These are chat archives for atomix/atomix

6th
Apr 2016
Jordan Halterman
@kuujo
Apr 06 2016 00:03
That's true when query 1 is retried, particularly when we include reads from followers. Queries on leaders can be sequenced, but queries on followers can't since whether a query is applied on a follower is local to that follower. The follower would have to do some sort of ack through the leader to allow other followers to progress, and that would make queries effectively as expensive as writes
If that makes sense. It makes sense on my drawing :-)
If we exclude queries from retries (or retries with sequential guarantees) then the first query attempt can be sequenced
Madan Jampani
@madjam
Apr 06 2016 00:12
So sequential guarantees can only be provided if reads happen from one place (leader)
If reads from followers are allowed, a client will not be gauranteed to see monotonically consistent reads.
For example: A (leader), B, C are the nodes.

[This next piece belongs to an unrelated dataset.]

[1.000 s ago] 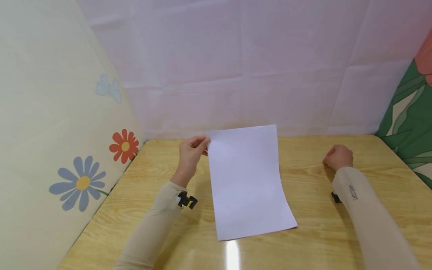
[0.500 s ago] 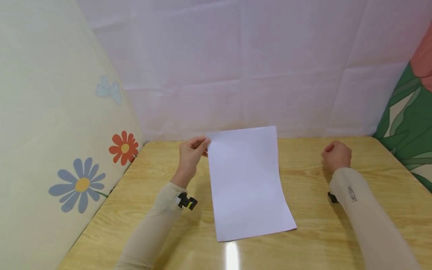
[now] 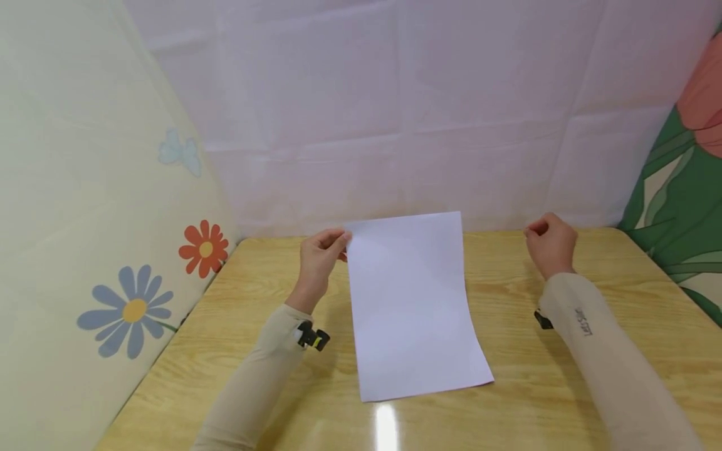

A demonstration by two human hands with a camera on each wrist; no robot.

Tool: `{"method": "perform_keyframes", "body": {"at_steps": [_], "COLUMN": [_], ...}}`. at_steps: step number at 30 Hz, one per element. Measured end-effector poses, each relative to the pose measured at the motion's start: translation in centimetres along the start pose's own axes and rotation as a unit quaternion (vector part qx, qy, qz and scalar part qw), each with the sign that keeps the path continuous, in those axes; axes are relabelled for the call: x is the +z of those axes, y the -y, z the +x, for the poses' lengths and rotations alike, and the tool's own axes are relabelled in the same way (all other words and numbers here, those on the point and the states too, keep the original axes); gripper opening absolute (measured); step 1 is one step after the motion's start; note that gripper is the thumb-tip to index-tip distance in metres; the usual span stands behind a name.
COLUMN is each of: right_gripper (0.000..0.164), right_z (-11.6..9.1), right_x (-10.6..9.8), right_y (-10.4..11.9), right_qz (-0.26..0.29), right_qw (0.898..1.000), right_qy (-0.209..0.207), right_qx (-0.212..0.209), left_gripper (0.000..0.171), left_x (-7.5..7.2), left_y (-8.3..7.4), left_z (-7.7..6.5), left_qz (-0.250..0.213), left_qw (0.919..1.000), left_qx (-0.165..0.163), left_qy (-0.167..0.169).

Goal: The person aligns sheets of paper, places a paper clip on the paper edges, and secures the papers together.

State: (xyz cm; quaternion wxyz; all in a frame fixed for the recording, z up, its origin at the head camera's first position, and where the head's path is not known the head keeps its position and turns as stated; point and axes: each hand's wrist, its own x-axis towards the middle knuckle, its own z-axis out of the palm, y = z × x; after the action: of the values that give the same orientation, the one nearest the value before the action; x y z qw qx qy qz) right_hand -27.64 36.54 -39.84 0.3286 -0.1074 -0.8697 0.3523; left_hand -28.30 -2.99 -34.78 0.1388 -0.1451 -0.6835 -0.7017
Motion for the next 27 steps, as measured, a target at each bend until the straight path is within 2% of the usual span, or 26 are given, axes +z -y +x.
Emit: {"method": "perform_keyframes", "body": {"at_steps": [12, 22, 27], "right_gripper": [0.014, 0.01, 0.012], "right_z": [-0.3, -0.8, -1.5], "right_x": [0.1, 0.2, 0.3], "right_y": [5.1, 8.8, 10.9], "right_qz": [0.068, 0.16, 0.2], "right_qw": [0.996, 0.981, 0.974], "right_qy": [-0.057, -0.1, -0.094], "right_qx": [-0.022, -0.031, -0.045], "left_gripper": [0.017, 0.016, 0.016], "left_x": [0.1, 0.3, 0.4], "left_y": [0.2, 0.4, 0.4], "left_z": [0.1, 0.2, 0.2], "left_qz": [-0.005, -0.008, -0.007], "left_qw": [1.0, 1.0, 0.9999], "left_qx": [0.001, -0.001, 0.002], "left_qy": [0.001, 0.003, 0.007]}}
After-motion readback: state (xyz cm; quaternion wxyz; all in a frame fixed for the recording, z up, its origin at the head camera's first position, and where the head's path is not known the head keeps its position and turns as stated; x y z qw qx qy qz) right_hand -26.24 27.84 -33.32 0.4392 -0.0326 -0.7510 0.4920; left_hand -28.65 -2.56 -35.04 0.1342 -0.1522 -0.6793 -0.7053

Client is initially connected to B (which is up to date) and then reconnects to C (which is way behind). It’s reads from C will go back in time.
Jordan Halterman
@kuujo
Apr 06 2016 00:26
Well... There is a way to ensure reads don't go back in time. Read responses return the read index, and the last read index is sent with requests. If a client switches servers and issues a read, the server will wait until its state machine reaches at least that index before evaluating the read.
ZooKeeper does the same thing
The problem I'm describing is really with concurrent reads from a single client. If a client issues read 1 and then read 2, and read 1 fails but read 2 succeeds, and then read 1 is retried read 1 will see state after read 2 even though it was issued before read 2
The same is not true for commands. In that case, command 1 will still be applied before command 2 since the leader will wait for the missing command 1 before committing command 2
The same could be done locally for queries, but they won't be ordered with other operations (commands and events)
except on the leader
Madan Jampani
@madjam
Apr 06 2016 00:33
Is there any way to provide that guarantee apart from writing queries to raft log?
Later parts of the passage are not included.